The Ultimate Guide to Vocal Warm-Ups

Intro to Vocal Warm-Ups and FAQs

Want to become a better singer or speaker? Taking the time to warm up your voice is an essential step to practicing and performing that will keep you singing beautifully for years to come. In this guide, we’ll explore some of our teachers’ key tips, and the best vocal warm-ups for singers, actors, and public speakers to try out!

First, let’s run through some FAQs, answered by Boston voice teacher Stuart G...

– Why is warming up important?
Vocal warm-ups are one of the key essentials to protecting yourself from injuries, such as vocal nodules (nodes) or polyps. Just like an athlete wouldn’t begin a game without stretching first, you shouldn’t sing without properly preparing your body for the stress that singing can put on your voice.

– I sing really quietly… so I don’t need to warm up, right?
Not quite. While singing too loud and too often can hurt your voice if you’re not doing it right, singing relatively quietly does not protect you from hurting yourself.

A good metaphor is to think of your singing voice as a stage. If you’re a quieter singer, such as an indie/folk singer-songwriter, your stage may be only a few feet off the ground, while a louder and more intense singer, such as the lead singer of a rock band, might have their stage be 10 or 12 feet off the ground. Neither one is any better or worse than the other, but the rock singer definitely needs a longer ramp to get on the stage.

I try to warm up to the level of intensity I plan to sing at, and then a little bit more for safety. But remember that if it hurts, you may be pushing yourself too far, and it might be time to consider building a shorter stage until you can work with a professional voice teacher to build that stage back up.

– So how do I get off the stage?
The reason this metaphor works is because of something called a vocal cool-down. While some voice teachers do not teach vocal cool-downs, many singers swear by them!

If we bring back the analogy of athletes warming up before a game, it’s important to remember that they also cool down after the game ends. This is essentially the ramp that brings you off the stage after the show. Vocal cool-downs should be less intense than warm-ups and act as a transition from primarily using your singing voice back into the everyday world of speaking.

– What if I’m not performing today?
An important part of keeping your voice healthy is singing on a regular basis. I recommend that all vocalists make an effort to rehearse for at least a half hour to an hour, four to six days per week, depending on your age and experience. Remember that warming up and cooling down are integral parts of singing, even if you’re just rehearsing today.

– What is the best vocal warm-up?
There’s not one all-around best warm-up for everyone.

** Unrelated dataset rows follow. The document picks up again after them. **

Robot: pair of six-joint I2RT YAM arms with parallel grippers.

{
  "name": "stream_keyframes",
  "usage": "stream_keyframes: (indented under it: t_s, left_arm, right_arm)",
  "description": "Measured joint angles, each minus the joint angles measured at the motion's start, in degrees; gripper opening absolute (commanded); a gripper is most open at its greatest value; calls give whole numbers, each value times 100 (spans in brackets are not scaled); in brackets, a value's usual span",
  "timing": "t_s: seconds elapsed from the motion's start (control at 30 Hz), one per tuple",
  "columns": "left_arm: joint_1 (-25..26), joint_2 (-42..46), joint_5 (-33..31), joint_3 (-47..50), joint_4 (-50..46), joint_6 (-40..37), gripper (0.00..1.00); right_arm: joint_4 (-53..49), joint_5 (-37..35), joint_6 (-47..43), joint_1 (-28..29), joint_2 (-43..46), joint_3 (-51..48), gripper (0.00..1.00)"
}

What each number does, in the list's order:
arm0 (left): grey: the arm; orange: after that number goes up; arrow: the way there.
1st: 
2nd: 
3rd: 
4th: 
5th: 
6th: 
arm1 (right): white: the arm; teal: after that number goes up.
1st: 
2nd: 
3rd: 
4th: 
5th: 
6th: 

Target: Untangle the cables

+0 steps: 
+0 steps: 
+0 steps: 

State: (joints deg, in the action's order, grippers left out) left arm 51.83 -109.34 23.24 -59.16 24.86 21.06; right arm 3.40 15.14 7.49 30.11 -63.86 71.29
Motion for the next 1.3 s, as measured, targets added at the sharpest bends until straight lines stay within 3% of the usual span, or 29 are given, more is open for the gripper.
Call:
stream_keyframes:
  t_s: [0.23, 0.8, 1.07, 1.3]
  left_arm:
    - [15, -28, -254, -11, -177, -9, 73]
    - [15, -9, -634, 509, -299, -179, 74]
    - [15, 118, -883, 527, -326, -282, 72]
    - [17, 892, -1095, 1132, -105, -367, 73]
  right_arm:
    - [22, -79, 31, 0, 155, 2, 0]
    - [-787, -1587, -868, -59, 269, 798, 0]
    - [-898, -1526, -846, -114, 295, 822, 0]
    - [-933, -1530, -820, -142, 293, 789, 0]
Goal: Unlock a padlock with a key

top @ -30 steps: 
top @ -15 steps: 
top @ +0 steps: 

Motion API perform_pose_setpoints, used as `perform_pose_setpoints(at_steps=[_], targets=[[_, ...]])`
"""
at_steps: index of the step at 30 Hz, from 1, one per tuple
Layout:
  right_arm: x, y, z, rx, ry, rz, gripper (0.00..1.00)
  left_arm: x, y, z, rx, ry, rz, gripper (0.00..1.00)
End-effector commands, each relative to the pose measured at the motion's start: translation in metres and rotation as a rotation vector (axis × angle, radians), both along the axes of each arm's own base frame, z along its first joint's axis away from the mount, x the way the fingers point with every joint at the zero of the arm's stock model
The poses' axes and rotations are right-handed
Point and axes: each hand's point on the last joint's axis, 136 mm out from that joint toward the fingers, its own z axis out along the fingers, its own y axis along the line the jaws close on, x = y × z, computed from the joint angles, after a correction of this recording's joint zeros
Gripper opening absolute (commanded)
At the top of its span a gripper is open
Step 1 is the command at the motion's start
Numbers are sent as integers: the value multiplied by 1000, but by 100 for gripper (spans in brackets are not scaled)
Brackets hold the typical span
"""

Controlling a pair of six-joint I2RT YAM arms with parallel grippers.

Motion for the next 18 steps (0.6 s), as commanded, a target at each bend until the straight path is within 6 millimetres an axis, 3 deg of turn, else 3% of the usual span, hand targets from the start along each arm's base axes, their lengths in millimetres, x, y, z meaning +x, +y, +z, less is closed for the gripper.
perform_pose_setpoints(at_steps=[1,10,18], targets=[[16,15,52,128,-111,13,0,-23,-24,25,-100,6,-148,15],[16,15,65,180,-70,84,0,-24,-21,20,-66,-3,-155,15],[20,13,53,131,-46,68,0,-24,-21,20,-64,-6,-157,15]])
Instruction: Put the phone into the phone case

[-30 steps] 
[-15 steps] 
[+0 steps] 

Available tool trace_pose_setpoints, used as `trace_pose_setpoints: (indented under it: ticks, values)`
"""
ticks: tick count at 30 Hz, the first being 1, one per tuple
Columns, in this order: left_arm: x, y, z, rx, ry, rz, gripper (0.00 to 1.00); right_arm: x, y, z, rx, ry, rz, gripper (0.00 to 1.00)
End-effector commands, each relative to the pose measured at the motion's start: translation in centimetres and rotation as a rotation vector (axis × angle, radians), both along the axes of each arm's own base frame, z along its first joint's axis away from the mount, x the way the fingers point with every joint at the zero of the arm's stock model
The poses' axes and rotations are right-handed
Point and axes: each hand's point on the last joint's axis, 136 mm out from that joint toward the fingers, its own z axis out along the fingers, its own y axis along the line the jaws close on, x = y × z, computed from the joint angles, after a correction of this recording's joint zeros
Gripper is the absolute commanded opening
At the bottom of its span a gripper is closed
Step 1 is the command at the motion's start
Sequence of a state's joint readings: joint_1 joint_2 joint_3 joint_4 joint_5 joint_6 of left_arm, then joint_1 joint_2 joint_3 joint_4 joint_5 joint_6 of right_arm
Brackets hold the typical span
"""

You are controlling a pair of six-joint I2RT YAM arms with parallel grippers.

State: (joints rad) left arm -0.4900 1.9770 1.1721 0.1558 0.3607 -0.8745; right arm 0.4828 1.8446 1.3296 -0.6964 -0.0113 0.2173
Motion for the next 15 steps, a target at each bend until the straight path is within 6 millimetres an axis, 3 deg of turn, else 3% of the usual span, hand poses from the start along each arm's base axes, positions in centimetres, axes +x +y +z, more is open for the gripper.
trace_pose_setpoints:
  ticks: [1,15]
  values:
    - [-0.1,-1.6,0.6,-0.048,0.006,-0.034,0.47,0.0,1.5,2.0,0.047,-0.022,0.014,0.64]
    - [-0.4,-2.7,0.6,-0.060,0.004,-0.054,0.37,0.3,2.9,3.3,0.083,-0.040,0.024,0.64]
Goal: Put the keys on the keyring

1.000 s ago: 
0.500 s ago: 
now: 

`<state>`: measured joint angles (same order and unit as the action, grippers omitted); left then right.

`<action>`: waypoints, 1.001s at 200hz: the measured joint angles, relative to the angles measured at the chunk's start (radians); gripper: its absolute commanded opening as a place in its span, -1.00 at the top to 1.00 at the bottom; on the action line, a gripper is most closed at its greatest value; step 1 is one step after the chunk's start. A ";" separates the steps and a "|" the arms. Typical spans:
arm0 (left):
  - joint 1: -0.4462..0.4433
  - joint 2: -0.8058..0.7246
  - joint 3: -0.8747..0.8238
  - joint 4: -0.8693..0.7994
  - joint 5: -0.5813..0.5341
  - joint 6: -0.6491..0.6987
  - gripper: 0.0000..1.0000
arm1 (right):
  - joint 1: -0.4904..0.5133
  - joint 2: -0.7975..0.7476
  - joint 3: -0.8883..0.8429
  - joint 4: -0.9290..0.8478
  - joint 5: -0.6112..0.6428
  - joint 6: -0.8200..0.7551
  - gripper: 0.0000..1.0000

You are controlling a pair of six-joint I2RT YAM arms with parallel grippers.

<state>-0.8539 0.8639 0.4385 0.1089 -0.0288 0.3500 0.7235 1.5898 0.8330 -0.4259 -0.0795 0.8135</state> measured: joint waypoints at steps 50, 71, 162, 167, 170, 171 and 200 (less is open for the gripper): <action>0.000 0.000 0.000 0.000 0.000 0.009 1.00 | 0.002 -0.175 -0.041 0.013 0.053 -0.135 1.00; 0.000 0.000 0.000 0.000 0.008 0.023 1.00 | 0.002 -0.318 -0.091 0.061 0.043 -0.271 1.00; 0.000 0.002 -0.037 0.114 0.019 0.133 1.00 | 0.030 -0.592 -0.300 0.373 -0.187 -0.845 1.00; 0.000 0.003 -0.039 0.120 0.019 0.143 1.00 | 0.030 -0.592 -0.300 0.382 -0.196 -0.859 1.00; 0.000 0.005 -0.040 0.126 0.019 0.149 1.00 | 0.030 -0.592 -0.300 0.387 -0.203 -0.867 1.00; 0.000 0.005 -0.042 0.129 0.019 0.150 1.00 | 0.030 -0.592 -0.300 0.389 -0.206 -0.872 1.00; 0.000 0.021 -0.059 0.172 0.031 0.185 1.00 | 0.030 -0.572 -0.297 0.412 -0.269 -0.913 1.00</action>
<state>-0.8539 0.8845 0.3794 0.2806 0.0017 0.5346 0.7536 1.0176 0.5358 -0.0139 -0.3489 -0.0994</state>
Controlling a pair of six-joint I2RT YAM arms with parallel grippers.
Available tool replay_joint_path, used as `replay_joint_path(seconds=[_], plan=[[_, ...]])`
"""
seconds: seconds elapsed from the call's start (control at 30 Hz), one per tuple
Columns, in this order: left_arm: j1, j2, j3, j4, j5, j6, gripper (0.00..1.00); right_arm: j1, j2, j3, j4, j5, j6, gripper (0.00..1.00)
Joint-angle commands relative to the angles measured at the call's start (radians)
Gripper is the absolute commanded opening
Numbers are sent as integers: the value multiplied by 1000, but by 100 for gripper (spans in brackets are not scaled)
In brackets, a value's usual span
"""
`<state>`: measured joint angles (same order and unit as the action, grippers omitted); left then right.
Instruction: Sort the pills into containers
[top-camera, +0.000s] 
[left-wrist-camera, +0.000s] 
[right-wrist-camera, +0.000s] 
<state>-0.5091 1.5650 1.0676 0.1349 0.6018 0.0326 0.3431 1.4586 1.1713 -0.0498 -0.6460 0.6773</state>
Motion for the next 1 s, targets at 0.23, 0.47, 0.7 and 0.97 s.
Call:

It depends on your voice, your style, and many other factors. The best way to know what warm-ups you should do is to work with a professional vocal instructor. However, if that’s not possible for you, you can still develop a warm-up routine on your own.

I recommend a 10-15 minute warm-up and about a 5-minute cool-down. Also, don’t start with something too strenuous. Want some example exercises? Check out the sidebar to the right and try the exercises I use with my own students.

Try This Warm-Up!

1) Stretch:
Singing is a skill that uses the entire body. Take a minute to stretch your arms, legs, back, neck, jaw, and shoulders before you begin your warm-up.

2) Breathing:
Breath control is another essential for singing. Try breathing on a count (in four beats, hold four beats, out four beats) or use the common “tss” slow release exercise.

3) Lips/Jaw:
Lip trills sliding up and down a fourth or fifth are a great way to loosen the jaw and lips. Make sure you’re sliding between the two notes; you don’t want to be stepping or leaping. If you can’t do lip trills, you can substitute a hum, but make sure to keep the soft palate raised.

4) Scales:
Sing up and down major or minor five-scales, octave-scales, or nine-scales. Unlike with the trills, make sure to hit each note individually while still singing legato. Start with a simple major five-scale and work your way up to longer scales. You can also add simple skips or arpeggiate chords. Try to use several or even all of the five basic singing vowels: Ah, Eh, EE, Oh, and Ooh.

5) Cool Down:
Cool downs should be simple. Lip trills, hums, and simple scales in your comfortable range are all good ideas.